• Input data:
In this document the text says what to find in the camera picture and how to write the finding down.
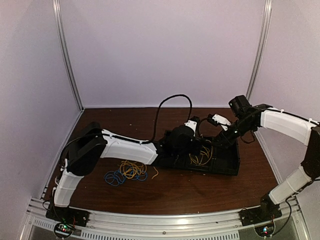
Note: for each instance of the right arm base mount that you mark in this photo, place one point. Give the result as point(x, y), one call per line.
point(259, 214)

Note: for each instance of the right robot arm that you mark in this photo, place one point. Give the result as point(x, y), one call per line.
point(273, 156)

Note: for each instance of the black three-compartment bin tray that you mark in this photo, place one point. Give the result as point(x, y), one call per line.
point(210, 160)

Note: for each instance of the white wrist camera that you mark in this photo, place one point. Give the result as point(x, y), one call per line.
point(219, 120)
point(192, 123)

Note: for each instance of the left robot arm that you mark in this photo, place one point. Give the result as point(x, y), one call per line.
point(81, 155)

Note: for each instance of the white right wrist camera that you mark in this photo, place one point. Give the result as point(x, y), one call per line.
point(219, 120)

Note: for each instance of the aluminium frame post left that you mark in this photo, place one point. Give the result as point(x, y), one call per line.
point(65, 53)

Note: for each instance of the aluminium front rail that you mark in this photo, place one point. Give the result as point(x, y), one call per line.
point(221, 225)

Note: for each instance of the aluminium frame post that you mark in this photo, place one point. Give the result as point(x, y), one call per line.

• Goal of the exercise: After removing the pictures, transcribe the listing above exactly.

• Answer to this problem:
In this document the text says what to find in the camera picture and how to write the finding down.
Note: for each instance of the right arm base mount that you mark in this photo, place one point. Give the result as point(x, y), one call per line.
point(259, 214)

Note: for each instance of the right robot arm that you mark in this photo, place one point. Give the result as point(x, y), one call per line.
point(273, 156)

Note: for each instance of the black three-compartment bin tray that you mark in this photo, place one point. Give the result as point(x, y), one call per line.
point(210, 160)

Note: for each instance of the white wrist camera that you mark in this photo, place one point. Give the result as point(x, y), one call per line.
point(219, 120)
point(192, 123)

Note: for each instance of the left robot arm that you mark in this photo, place one point. Give the result as point(x, y), one call per line.
point(81, 155)

Note: for each instance of the white right wrist camera that you mark in this photo, place one point. Give the result as point(x, y), one call per line.
point(219, 120)

Note: for each instance of the aluminium frame post left that you mark in this photo, place one point. Give the result as point(x, y), one call per line.
point(65, 53)

Note: for each instance of the aluminium front rail that you mark in this photo, place one point. Give the result as point(x, y), one call per line.
point(221, 225)

Note: for each instance of the aluminium frame post that you mark in this photo, place one point. Give the result as point(x, y), one call per line.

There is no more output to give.